This tool also conditions data for statistical analysis:

- Samples that are missing from either *sampleMetadata* or *dataMatrix* are eliminated.
- Features that are missing from either *variableMetadata* or *dataMatrix* are eliminated.
- Features and samples that have zero variance are eliminated.
- Samples and features are ordered consistently in *variableMetadata*, *sampleMetadata*, and *dataMatrix*. (The columns for sorting *variableMetadata* or *sampleMetadata* may be specified.)
- The names of the first columns of *variableMetadata* and *sampleMetadata* are set respectively to "variableMetadata" and "sampleMetadata".
- If desired, the values in the *dataMatrix* may be log-transformed.
- Negative intensities become missing values (before missing-value replacement is performed).
- If desired, each missing value in *dataMatrix* may be replaced with zero or the median value observed for the corresponding feature.
- If desired, a "center" for each treatment can be computed in lieu of the samples for that treatment.

This tool may be applied several times sequentially, which may be useful for:

- analyzing subsets of samples for progressively smaller sets of treatment levels, or
- choosing subsets of samples or features, respectively based on criteria in columns of *sampleMetadata* or *variableMetadata*.

## NEWS

### Changes in version 0.98.18

#### New features

* Enhancement: Added option "compute center for each treatment" [https://github.com/HegemanLab/w4mclassfilter/issues/6](https://github.com/HegemanLab/w4mclassfilter/issues/6).
* Enhancement: Added option "enable sorting on multiple columns of metadata" [https://github.com/HegemanLab/w4mclassfilter/issues/7](https://github.com/HegemanLab/w4mclassfilter/issues/7).
* Enhancement: Added option "always treat negative intensities as missing values" [https://github.com/HegemanLab/w4mclassfilter\_galaxy\_wrapper/issues/7](https://github.com/HegemanLab/w4mclassfilter_galaxy_wrapper/issues/7).

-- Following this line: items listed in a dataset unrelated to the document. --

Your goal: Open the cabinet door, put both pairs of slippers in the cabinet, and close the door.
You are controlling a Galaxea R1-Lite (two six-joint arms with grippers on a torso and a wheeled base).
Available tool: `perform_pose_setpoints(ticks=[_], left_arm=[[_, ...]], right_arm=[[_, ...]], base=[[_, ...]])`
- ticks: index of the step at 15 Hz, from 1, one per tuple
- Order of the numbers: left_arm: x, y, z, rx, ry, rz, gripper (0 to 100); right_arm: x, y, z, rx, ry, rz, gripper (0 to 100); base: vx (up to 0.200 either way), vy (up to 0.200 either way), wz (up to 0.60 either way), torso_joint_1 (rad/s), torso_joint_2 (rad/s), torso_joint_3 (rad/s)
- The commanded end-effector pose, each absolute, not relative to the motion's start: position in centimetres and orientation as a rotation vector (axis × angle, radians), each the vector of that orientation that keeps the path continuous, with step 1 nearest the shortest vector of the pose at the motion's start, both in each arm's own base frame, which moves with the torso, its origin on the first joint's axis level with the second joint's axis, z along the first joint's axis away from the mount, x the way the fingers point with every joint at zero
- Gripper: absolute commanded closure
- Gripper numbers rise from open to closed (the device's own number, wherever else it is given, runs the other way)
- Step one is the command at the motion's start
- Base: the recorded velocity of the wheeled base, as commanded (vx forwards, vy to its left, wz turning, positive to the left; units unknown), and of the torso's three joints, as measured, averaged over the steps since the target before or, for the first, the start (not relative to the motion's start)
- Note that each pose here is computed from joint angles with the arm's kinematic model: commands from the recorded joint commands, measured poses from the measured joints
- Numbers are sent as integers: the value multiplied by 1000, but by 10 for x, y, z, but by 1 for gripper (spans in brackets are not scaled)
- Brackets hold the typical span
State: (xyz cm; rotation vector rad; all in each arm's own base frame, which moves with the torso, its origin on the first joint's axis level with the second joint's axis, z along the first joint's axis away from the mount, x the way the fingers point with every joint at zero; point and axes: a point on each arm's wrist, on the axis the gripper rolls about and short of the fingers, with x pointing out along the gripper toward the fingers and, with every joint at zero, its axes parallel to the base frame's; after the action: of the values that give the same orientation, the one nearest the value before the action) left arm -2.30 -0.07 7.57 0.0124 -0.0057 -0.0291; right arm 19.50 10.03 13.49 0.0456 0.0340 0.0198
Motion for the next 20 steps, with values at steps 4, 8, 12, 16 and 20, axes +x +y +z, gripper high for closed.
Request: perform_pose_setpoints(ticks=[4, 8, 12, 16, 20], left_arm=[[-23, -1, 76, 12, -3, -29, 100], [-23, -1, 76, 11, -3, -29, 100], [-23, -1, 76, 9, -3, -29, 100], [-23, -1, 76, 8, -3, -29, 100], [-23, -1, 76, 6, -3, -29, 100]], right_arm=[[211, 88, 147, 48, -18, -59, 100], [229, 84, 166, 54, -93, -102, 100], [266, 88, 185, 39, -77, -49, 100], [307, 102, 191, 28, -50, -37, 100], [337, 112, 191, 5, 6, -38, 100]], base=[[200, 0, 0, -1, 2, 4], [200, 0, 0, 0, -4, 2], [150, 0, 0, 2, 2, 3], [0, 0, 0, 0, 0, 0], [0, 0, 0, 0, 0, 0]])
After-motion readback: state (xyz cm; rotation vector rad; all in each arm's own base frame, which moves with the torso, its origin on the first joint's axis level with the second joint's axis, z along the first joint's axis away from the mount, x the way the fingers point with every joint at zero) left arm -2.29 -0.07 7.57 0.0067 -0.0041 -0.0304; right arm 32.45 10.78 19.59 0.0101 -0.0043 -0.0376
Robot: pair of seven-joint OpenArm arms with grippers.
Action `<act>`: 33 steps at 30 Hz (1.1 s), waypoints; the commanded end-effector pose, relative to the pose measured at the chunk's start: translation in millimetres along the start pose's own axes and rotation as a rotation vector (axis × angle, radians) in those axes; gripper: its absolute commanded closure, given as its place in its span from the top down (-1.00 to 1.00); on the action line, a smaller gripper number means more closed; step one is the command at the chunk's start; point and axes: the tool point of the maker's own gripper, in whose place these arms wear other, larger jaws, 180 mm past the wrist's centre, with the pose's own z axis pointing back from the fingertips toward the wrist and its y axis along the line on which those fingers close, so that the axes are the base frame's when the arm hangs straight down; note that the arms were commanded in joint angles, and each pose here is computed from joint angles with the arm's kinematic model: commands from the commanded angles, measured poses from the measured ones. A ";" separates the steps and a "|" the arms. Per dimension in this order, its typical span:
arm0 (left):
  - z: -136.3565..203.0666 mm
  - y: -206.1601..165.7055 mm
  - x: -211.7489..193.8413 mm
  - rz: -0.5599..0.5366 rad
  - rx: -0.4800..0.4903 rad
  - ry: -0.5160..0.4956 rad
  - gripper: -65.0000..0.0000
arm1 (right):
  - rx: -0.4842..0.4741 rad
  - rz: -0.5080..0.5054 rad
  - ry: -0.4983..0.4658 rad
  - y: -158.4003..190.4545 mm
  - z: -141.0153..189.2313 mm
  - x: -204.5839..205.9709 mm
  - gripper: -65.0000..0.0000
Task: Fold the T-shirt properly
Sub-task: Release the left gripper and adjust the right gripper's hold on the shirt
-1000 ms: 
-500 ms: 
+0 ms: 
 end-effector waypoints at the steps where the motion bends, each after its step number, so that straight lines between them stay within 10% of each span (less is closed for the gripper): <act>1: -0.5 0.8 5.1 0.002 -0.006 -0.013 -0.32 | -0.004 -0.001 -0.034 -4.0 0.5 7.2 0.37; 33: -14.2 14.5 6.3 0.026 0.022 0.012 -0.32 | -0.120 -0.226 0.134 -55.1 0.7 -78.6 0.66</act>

#### Internal modifications

* Use v0.98.18 of the [w4mclassfilter bioconda package](https://bioconda.github.io/recipes/w4mclassfilter/README.html).


### (Version numbers 0.98.15-0.98.17 skipped)


### Changes in version 0.98.14

#### New features

* Enhancement [https://github.com/HegemanLab/w4mclassfilter\_galaxy\_wrapper/issues/6](https://github.com/HegemanLab/w4mclassfilter_galaxy_wrapper/issues/6) - "Provide sort options for features and samples".

#### Internal modifications

* Use v0.98.14 of the [w4mclassfilter bioconda package](https://bioconda.github.io/recipes/w4mclassfilter/README.html).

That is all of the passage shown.